In encouraging the Princess to play (in vain), I picked up a hurley myself for the first time in my life. My previous experience had only been in hockey and a hurley has a much bigger head, so it is much easier to dribble the ball. I was delighted with myself as I zoomed around the little markers until I heard an English accented voice say “that looks like a back stick to me.” These migrants are clearly mingling well. After confirming that I was indeed playing a different game (with his hurley as it turned out), he encouraged me to go again. I was happily zooming round the obstacles (the Princess lolling disinterestedly by the fence) when a six year old came up and with a sweeping wallop of her hurley took the ball out from under me. This is indeed a very different game, maybe I should stick to what I know.

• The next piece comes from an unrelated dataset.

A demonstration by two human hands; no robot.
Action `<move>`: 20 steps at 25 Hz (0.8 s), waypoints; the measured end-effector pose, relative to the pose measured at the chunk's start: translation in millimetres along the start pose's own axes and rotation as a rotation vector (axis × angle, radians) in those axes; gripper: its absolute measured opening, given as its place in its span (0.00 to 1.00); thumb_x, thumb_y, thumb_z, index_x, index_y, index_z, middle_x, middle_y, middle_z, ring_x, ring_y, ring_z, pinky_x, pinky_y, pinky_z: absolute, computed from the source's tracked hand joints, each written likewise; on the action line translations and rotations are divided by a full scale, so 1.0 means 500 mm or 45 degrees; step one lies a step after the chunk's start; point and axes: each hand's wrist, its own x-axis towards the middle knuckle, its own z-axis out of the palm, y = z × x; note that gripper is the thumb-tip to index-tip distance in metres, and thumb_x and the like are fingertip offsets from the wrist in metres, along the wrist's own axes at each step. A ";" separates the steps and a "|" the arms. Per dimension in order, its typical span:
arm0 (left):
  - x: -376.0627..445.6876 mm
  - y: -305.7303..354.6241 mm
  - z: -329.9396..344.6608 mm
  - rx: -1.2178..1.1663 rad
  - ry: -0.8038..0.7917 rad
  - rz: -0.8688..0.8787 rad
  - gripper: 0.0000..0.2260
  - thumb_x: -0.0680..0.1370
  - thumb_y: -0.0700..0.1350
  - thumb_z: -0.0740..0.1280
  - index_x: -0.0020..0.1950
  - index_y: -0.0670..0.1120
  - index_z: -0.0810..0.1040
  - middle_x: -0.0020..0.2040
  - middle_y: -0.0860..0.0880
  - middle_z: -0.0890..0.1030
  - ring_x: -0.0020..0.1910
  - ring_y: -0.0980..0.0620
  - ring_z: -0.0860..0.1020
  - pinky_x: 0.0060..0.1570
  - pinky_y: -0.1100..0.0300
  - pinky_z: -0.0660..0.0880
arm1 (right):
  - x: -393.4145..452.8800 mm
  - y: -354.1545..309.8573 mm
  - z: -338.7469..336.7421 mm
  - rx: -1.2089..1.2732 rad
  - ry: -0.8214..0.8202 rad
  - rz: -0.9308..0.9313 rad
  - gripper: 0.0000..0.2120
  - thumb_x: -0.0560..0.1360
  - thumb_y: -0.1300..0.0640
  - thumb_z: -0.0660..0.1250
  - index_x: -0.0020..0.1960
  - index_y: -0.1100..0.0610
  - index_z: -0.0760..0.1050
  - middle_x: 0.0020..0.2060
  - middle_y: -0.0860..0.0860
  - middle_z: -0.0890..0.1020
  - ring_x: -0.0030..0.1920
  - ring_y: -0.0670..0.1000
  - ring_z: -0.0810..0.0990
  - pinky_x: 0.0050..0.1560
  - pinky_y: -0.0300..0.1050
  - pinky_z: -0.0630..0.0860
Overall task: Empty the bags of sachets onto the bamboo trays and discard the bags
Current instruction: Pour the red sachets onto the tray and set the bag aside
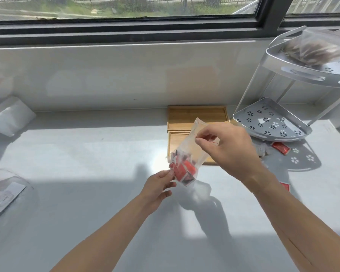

When relating all of this to my mother-in-law the next day, she told me that her father-in-law, my children’s great-grandfather, had played senior hurling for Tipperary. This is information which was hitherto unknown to me and very impressive indeed, trumping the information I already had that my father-in-law had played minor football for Dublin. I see a great future for my children, particularly, if I ever succeed in actually getting the Princess on the pitch.